Les réactions des internautes : entre soutien amusé et critiques
Sur les réseaux sociaux, le récit de Tom Caunce a suscité des avis partagés. Certains internautes ont salué la leçon donnée à un squatteur de transats, estimant que la méthode avait au moins le mérite de faire sourire. D’autres ont jugé qu’il était allé trop loin en touchant aux affaires personnelles d’un inconnu. La frontière entre la simple farce et le comportement problématique reste floue. Dans un espace collectif, détériorer ou contaminer les affaires d’autrui peut être considéré comme un acte répréhensible, selon les règles locales et le règlement intérieur de l’hôtel.
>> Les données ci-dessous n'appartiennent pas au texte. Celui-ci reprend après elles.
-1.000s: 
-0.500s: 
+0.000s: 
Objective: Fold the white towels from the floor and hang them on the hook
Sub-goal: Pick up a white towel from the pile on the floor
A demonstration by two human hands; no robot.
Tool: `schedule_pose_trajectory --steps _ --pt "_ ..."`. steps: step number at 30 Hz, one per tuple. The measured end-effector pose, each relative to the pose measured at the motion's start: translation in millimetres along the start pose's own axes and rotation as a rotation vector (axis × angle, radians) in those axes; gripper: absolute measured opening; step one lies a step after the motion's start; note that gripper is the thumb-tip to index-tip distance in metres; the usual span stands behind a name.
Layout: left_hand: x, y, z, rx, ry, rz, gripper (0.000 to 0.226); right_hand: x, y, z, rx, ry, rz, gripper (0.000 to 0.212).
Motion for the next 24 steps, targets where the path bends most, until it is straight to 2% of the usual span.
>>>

Ce n’est d’ailleurs pas la première fois que la guerre des transats prend une tournure officielle. Un vacancier allemand a porté l’affaire devant les tribunaux après un séjour gâché par des réservations abusives. Il a obtenu gain de cause et une indemnisation de la part de l’agence qui lui avait vendu le voyage. Cette affaire montre que les clients disposent de recours légaux ou commerciaux, surtout lorsque l’hôtel n’applique pas ses propres règles. Pour les voyageurs qui réservent via des plateformes de réservation en ligne, il est souvent possible de signaler un désagrément répété et de demander une compensation.
Le choix de Tom Caunce, lui, relève davantage de la justice personnelle que de la procédure. S’il a filmé la scène, c’est avant tout pour raconter son histoire et partager un moment qu’il jugeait hilarant. Mais le risque est réel : un accident cutané, une plainte pour atteinte aux biens ou même une expulsion de l’hôtel auraient pu transformer cette revanche en très mauvais souvenir de vacances.
Que faire face à un transat réservé abusivement ?
Avant d’en arriver au poil à gratter, il existe des solutions plus raisonnables pour gérer les réservations sauvages de chaises longues. Les voyageurs qui souhaitent éviter les conflits peuvent adopter quelques réflexes simples :
- Se renseigner avant la réservation sur la politique de l’hôtel concernant les transats et les piscines.
- Privilégier les établissements qui affichent clairement des règles de retrait des serviettes laissées sans surveillance.
- Signaler le problème au personnel de l’hôtel ou à la direction, plutôt que de déplacer les affaires d’un autre client.
- Prendre des photos horodatées si le désagrément persiste, afin d’appuyer une éventuelle réclamation auprès de l’agence de voyage.
- Vérifier les avis clients récents pour identifier les hôtels où ce problème est récurrent.
Du côté des hôteliers, plusieurs outils permettent de limiter les abus. La mise en place d’un dépôt de serviettes avec ticket, comme dans certains clubs de vacances, réduit considérablement les réservations fantômes. Le personnel peut aussi relever les serviettes après une durée d’absence déterminée, par exemple vingt ou trente minutes. Enfin, la réservation numérique de créneaux horaires, en plus de fluidifier l’accès à la piscine, améliore l’expérience client et renforce la réputation en ligne de l’établissement.